■ Task instructions
Reproduce exactly the lines below from the one containing "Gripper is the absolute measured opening" through the one containing "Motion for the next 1", including both, and nothing else.

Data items

::::::::::

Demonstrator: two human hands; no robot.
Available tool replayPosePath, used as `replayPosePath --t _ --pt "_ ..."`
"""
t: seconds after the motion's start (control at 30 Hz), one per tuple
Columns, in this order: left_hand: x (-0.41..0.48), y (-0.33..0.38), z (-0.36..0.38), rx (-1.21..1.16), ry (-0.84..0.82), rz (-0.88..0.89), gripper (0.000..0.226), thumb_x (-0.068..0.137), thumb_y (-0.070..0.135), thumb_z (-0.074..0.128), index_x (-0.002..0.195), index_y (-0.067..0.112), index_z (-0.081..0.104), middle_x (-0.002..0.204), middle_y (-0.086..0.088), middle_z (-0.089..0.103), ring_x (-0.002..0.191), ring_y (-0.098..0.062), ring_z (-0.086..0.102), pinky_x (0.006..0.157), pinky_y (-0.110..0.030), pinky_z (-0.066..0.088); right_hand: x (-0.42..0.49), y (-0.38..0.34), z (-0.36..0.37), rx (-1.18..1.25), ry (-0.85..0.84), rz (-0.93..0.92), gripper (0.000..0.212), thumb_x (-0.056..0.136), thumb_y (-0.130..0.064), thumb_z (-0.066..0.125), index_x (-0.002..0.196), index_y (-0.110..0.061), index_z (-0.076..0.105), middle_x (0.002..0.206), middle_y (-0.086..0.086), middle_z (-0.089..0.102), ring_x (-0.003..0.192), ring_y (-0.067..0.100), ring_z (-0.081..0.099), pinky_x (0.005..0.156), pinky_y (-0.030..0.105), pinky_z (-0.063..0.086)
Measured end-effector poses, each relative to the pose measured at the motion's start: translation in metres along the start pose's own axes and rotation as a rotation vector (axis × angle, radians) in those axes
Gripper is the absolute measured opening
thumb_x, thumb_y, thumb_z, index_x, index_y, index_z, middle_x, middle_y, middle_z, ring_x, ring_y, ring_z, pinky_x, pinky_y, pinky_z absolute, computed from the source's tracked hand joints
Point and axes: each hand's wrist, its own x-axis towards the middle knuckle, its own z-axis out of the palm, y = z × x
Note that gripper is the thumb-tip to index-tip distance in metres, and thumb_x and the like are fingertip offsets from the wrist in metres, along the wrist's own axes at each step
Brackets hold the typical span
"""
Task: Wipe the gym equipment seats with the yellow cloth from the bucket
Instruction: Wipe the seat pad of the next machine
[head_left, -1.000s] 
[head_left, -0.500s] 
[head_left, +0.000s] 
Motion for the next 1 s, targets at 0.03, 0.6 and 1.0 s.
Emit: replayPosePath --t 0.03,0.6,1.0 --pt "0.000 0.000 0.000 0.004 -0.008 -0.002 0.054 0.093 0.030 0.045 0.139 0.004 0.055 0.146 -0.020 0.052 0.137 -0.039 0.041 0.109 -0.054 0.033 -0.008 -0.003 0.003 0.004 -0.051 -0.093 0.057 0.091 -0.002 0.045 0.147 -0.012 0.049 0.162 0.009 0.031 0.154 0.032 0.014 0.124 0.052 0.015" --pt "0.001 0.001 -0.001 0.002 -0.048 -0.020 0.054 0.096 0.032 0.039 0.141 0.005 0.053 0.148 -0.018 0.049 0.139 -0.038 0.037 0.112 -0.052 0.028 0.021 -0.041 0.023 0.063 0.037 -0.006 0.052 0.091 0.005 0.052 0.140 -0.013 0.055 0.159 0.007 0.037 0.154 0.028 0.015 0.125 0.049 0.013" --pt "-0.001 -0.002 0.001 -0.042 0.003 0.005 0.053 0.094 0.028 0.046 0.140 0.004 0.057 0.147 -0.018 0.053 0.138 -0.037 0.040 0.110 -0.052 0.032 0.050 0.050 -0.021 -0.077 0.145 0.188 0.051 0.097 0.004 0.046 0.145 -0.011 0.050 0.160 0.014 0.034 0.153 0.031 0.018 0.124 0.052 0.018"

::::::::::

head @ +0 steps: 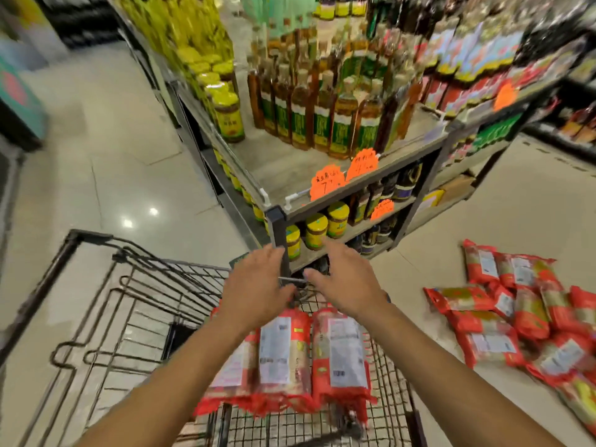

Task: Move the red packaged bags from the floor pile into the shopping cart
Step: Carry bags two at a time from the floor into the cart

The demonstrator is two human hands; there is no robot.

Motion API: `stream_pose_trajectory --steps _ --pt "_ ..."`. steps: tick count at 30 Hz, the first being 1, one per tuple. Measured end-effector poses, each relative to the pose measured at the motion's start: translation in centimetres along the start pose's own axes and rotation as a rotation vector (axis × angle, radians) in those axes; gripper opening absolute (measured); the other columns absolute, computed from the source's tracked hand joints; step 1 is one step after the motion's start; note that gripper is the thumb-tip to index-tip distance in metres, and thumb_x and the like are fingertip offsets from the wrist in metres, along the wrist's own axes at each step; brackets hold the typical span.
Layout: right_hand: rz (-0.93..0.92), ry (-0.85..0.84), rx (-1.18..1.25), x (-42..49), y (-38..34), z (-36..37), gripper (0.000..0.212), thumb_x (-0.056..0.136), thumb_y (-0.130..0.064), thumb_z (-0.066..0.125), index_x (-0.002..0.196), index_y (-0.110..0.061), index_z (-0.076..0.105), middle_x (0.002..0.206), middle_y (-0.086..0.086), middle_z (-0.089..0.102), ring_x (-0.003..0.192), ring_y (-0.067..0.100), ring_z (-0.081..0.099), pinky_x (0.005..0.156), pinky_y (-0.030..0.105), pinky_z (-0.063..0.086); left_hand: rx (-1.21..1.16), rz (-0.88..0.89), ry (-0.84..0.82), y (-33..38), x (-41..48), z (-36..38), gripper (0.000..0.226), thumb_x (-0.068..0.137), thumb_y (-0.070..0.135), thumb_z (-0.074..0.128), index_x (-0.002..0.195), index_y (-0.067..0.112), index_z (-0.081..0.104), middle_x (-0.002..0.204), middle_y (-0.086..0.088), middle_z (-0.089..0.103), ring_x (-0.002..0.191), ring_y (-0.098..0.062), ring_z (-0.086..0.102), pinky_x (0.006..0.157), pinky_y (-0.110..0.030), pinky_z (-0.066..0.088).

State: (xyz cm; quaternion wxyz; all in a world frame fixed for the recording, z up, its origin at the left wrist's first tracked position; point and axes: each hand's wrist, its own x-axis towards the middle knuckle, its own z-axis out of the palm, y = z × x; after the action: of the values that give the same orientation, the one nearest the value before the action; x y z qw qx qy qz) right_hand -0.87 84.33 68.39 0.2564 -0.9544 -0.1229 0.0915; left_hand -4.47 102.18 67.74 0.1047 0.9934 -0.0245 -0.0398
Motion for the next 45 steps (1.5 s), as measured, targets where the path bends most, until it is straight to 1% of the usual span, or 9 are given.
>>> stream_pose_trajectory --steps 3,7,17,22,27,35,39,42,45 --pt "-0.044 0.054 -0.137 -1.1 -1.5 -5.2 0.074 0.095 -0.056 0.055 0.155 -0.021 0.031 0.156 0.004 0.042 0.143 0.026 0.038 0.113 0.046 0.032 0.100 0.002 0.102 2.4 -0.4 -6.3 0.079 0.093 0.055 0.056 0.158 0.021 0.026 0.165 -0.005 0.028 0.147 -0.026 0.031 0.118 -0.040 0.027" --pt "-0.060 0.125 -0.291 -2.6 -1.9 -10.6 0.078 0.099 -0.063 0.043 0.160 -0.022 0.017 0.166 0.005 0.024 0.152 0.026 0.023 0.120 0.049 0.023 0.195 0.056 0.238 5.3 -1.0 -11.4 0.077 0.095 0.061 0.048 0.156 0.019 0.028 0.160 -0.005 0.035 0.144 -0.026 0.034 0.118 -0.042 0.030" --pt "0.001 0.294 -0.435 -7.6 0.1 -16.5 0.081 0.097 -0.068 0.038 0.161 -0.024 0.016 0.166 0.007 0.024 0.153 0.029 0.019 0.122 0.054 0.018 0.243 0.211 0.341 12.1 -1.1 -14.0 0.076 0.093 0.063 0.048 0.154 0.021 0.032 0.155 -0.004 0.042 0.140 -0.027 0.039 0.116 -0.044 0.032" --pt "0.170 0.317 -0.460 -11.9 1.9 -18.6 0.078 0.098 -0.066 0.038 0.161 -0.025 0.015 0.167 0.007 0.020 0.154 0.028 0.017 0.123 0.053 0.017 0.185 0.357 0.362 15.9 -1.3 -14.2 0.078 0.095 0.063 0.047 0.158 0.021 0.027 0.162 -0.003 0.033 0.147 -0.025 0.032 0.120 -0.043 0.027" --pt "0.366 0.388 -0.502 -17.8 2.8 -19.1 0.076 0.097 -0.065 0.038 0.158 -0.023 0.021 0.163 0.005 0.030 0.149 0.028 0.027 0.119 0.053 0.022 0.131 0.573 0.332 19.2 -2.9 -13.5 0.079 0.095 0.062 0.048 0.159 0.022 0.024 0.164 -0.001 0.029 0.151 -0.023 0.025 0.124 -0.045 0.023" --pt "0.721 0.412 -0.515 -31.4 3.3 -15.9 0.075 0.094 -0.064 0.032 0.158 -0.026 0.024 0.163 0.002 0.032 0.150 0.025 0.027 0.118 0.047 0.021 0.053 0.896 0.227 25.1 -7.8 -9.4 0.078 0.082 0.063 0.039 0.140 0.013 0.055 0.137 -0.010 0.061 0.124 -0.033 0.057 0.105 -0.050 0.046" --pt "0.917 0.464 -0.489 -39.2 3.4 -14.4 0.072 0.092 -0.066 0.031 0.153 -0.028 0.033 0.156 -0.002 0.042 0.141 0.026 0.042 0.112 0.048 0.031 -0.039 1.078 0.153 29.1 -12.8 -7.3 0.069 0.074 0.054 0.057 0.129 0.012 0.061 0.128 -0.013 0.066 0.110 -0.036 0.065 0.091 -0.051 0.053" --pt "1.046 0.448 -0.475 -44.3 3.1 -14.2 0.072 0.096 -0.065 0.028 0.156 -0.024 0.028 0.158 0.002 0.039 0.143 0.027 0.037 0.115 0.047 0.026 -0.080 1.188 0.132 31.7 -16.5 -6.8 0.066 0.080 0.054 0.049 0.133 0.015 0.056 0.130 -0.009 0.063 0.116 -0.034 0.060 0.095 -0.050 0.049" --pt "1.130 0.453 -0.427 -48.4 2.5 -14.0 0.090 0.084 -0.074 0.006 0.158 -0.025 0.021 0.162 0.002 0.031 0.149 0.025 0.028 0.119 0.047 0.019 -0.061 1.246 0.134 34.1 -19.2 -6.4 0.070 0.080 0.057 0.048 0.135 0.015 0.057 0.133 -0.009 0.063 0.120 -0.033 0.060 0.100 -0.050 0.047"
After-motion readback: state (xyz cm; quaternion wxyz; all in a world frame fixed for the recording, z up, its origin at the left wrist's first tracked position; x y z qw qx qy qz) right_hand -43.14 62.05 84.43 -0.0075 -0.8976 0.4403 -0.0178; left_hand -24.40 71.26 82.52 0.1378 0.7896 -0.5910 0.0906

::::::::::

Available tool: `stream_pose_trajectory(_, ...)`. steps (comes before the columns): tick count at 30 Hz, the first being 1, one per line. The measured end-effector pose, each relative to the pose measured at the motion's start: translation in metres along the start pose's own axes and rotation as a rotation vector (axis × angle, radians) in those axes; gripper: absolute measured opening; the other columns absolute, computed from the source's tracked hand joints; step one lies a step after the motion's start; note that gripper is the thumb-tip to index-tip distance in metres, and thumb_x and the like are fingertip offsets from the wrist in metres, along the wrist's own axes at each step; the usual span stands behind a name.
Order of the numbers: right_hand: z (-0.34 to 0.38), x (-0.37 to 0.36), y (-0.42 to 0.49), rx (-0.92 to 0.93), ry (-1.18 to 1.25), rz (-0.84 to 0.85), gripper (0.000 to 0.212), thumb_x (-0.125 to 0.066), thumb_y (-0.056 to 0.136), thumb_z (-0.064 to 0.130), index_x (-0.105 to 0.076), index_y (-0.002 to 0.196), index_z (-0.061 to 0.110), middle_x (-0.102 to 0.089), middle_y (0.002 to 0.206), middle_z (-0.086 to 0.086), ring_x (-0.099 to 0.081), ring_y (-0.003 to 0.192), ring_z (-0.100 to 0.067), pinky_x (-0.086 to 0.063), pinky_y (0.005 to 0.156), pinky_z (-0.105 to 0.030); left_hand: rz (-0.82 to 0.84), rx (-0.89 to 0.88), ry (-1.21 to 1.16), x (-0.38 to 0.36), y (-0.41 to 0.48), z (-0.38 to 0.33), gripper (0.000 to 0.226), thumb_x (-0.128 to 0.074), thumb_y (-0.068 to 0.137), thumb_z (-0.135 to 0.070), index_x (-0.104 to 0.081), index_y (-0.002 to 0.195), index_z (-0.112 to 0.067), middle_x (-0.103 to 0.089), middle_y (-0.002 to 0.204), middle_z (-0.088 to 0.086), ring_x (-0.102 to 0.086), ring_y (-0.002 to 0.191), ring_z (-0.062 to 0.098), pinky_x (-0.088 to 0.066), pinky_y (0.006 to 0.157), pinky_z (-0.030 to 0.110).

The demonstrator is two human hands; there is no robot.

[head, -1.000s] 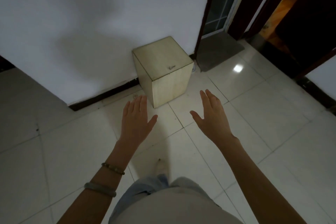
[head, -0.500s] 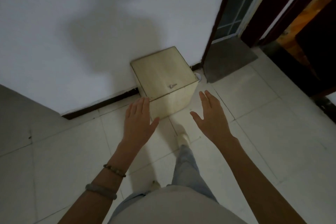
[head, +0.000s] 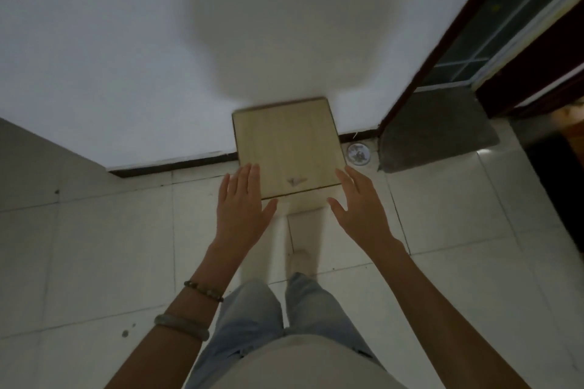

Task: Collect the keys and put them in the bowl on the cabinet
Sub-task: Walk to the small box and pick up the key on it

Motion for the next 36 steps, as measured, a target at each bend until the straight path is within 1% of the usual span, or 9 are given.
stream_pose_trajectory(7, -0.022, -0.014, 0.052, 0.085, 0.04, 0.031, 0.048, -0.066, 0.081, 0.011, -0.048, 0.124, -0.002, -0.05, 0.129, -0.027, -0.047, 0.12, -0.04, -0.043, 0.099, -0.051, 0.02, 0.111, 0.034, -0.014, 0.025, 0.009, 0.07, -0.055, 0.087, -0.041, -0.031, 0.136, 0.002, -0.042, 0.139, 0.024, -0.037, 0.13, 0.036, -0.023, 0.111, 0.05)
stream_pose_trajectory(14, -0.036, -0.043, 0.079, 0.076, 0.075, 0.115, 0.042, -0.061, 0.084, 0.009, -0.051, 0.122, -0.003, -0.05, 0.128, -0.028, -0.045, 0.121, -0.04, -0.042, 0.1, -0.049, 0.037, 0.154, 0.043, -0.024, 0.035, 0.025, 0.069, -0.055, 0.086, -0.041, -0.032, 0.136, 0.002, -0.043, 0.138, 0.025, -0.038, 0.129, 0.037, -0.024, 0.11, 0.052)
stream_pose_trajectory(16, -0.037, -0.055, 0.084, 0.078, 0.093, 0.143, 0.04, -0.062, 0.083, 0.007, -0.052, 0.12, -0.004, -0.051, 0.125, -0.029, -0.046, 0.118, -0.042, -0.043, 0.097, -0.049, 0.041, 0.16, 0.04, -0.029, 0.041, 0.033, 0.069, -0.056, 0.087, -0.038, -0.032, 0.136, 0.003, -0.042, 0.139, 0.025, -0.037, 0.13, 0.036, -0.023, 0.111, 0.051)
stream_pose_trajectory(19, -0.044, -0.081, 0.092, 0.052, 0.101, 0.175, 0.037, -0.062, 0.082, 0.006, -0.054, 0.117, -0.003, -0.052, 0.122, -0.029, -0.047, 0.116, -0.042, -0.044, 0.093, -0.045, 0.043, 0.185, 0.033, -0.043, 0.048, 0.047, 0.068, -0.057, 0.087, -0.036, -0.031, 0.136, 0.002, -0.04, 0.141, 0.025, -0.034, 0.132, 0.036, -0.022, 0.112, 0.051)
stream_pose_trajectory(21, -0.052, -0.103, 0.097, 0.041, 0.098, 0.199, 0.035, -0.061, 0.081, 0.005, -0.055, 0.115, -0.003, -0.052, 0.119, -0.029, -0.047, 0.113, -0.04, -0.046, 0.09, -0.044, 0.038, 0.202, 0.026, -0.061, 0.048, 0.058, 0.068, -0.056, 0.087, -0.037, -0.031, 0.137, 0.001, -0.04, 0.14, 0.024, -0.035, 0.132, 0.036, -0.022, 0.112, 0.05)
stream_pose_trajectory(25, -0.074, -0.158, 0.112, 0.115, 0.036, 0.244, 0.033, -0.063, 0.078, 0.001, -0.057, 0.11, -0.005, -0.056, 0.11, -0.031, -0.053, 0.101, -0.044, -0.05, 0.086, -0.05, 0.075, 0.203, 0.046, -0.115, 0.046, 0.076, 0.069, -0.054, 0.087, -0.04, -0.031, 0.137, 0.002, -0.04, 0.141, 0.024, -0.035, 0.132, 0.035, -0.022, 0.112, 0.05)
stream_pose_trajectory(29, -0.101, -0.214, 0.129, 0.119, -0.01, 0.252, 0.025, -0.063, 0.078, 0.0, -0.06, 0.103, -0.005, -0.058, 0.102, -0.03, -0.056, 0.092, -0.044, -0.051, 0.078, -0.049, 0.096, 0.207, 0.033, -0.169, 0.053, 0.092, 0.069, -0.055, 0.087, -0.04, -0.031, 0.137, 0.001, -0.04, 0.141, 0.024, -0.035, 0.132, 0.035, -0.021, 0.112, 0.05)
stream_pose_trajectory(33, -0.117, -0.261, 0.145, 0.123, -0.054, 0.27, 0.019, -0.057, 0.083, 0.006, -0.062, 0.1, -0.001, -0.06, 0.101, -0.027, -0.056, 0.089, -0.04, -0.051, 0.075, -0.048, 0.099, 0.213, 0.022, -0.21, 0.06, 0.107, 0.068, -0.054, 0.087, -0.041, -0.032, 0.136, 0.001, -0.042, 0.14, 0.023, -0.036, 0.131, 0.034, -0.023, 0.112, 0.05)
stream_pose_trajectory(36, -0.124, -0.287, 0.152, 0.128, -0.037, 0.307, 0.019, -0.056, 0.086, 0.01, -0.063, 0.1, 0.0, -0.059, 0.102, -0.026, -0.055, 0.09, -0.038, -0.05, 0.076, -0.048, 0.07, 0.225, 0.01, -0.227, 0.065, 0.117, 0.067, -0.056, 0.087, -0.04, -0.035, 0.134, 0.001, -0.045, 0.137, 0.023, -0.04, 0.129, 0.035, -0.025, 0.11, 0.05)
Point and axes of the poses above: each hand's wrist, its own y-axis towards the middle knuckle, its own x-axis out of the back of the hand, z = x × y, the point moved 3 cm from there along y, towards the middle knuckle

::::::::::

■ Written solution
Gripper is the absolute measured opening
thumb_x, thumb_y, thumb_z, index_x, index_y, index_z, middle_x, middle_y, middle_z, ring_x, ring_y, ring_z, pinky_x, pinky_y, pinky_z absolute, computed from the source's tracked hand joints
Point and axes: each hand's wrist, its own x-axis towards the middle knuckle, its own z-axis out of the palm, y = z × x
Note that gripper is the thumb-tip to index-tip distance in metres, and thumb_x and the like are fingertip offsets from the wrist in metres, along the wrist's own axes at each step
Brackets hold the typical span
"""
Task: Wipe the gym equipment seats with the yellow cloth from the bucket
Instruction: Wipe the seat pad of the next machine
[head_left, -1.000s] 
[head_left, -0.500s] 
[head_left, +0.000s] 
Motion for the next 1 s, targets at 0.03, 0.6 and 1.0 s.

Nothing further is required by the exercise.